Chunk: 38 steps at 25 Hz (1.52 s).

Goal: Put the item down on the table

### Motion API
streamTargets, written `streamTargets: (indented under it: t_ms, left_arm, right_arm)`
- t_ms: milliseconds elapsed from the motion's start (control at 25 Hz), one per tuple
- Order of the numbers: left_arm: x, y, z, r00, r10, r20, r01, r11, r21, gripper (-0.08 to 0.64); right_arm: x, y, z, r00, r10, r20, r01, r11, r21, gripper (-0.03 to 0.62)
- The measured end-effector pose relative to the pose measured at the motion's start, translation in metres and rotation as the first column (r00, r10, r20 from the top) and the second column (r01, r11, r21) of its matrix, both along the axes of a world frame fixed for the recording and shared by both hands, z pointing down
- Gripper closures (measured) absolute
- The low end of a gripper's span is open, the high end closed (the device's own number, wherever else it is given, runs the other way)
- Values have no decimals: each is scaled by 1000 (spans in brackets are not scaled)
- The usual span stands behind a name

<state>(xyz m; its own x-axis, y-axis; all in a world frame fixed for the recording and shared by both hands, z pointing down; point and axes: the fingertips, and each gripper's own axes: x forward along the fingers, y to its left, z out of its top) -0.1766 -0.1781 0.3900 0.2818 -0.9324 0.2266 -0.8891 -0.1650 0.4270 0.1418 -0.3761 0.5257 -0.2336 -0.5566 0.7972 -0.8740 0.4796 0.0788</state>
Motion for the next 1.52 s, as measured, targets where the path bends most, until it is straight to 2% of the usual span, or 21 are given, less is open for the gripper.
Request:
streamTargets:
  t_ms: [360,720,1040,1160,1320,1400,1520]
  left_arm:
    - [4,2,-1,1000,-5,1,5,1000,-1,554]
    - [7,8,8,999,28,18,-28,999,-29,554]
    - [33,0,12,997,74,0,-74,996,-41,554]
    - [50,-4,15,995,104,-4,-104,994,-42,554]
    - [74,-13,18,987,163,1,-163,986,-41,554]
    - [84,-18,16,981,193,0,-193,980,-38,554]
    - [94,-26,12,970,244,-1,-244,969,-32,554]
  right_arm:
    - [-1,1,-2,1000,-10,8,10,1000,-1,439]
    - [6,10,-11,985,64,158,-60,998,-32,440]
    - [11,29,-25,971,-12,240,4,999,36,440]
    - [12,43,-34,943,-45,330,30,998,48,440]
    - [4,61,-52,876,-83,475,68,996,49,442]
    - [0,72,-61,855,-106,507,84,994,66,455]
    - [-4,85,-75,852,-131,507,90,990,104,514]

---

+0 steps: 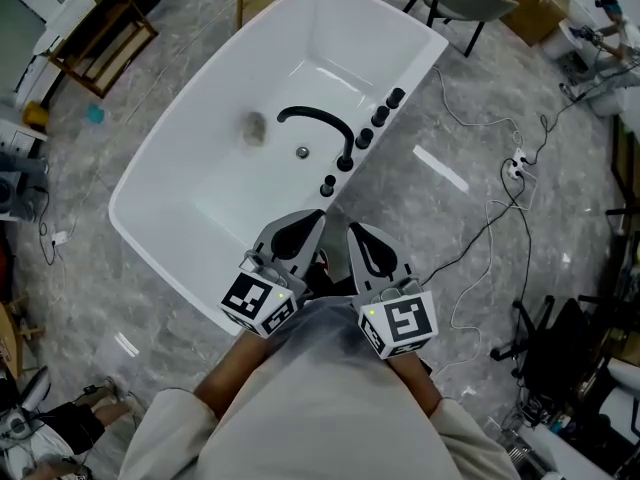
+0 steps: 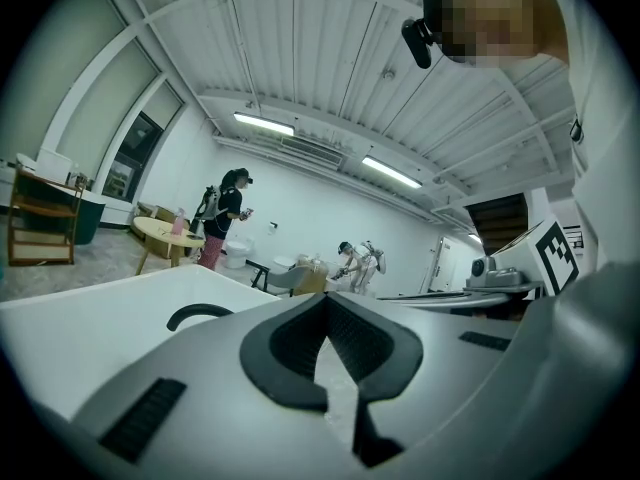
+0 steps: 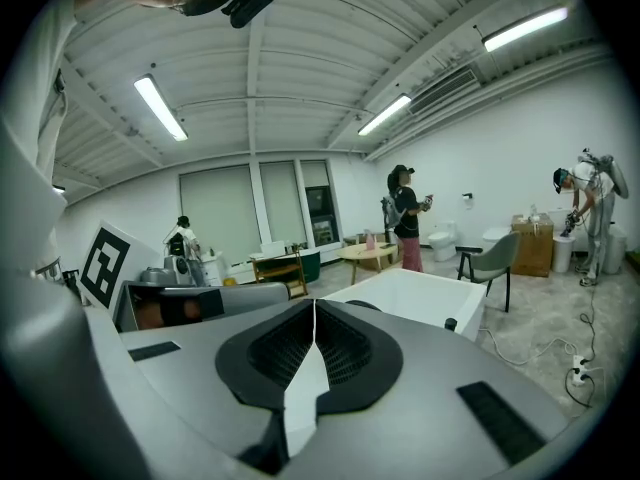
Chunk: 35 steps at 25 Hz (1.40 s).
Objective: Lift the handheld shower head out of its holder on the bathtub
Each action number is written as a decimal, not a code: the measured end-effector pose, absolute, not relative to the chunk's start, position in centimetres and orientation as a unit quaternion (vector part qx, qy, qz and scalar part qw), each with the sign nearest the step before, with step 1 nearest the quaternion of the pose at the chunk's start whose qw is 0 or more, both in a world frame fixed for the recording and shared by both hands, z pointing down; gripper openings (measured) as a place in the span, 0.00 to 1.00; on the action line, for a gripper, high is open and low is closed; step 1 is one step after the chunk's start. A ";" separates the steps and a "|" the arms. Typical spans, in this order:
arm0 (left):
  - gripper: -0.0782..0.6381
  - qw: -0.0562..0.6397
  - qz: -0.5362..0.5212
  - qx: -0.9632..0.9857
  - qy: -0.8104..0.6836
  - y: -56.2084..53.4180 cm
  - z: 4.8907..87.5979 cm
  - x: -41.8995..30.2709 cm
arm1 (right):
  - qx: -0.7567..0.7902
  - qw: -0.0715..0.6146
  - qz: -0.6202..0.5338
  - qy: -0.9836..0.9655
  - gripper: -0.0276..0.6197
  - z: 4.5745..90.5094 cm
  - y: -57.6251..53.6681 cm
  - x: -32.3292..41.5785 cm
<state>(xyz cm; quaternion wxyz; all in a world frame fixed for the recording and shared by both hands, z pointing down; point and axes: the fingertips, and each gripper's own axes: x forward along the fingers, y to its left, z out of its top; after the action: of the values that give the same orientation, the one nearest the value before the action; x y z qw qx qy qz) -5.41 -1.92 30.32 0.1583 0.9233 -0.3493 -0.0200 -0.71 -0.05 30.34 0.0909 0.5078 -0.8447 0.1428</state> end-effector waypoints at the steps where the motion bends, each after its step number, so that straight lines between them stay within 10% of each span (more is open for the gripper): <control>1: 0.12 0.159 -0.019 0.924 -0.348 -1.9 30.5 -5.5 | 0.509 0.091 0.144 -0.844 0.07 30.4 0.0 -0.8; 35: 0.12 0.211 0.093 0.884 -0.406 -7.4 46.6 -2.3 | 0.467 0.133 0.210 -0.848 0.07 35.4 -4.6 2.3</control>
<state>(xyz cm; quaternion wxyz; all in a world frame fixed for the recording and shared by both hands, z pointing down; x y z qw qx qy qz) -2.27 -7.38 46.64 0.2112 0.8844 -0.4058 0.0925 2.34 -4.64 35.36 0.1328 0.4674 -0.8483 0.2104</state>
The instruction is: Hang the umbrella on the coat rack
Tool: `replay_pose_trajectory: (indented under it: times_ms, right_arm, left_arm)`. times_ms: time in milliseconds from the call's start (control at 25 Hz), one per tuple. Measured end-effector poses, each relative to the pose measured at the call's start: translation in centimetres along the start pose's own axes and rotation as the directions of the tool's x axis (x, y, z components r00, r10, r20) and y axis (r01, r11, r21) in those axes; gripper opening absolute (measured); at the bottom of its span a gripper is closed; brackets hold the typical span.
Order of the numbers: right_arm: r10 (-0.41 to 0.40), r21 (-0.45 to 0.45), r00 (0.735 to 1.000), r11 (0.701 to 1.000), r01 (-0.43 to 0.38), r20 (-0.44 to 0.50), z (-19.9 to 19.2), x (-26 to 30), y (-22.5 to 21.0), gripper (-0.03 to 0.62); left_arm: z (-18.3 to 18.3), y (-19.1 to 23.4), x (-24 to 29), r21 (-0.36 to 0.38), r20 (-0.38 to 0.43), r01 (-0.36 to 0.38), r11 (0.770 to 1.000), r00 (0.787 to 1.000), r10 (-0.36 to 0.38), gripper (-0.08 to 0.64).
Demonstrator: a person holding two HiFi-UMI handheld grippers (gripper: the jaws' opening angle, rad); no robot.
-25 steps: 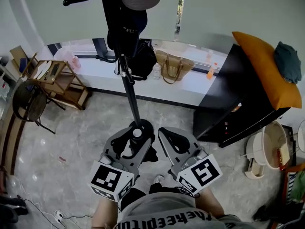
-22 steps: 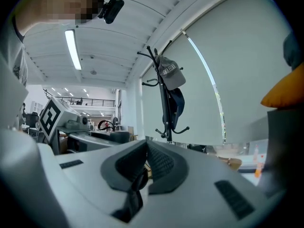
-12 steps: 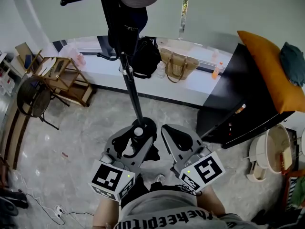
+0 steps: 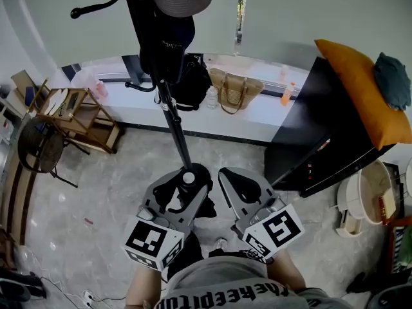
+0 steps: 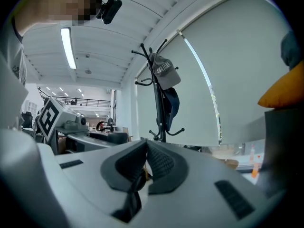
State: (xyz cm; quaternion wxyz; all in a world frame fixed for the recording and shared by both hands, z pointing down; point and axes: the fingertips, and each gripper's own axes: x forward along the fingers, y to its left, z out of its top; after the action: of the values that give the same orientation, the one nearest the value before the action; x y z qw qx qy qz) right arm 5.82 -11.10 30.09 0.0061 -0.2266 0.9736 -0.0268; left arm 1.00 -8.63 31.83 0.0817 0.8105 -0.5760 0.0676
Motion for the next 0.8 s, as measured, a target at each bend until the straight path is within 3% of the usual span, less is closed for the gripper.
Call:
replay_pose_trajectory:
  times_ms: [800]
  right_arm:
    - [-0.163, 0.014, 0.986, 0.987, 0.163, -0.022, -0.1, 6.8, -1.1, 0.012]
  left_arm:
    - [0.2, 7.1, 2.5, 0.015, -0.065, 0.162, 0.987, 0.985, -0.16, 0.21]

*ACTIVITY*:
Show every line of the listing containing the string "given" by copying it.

*PROBLEM SOLUTION*:
- The low end of a gripper's span is open, the high end closed (the device's own number, wherever else it is given, runs the other way)
Motion for the next 1.52 s, as measured, targets where the path bends most, until it is straight to 2% of the usual span, or 21 are given, less is open for the gripper.

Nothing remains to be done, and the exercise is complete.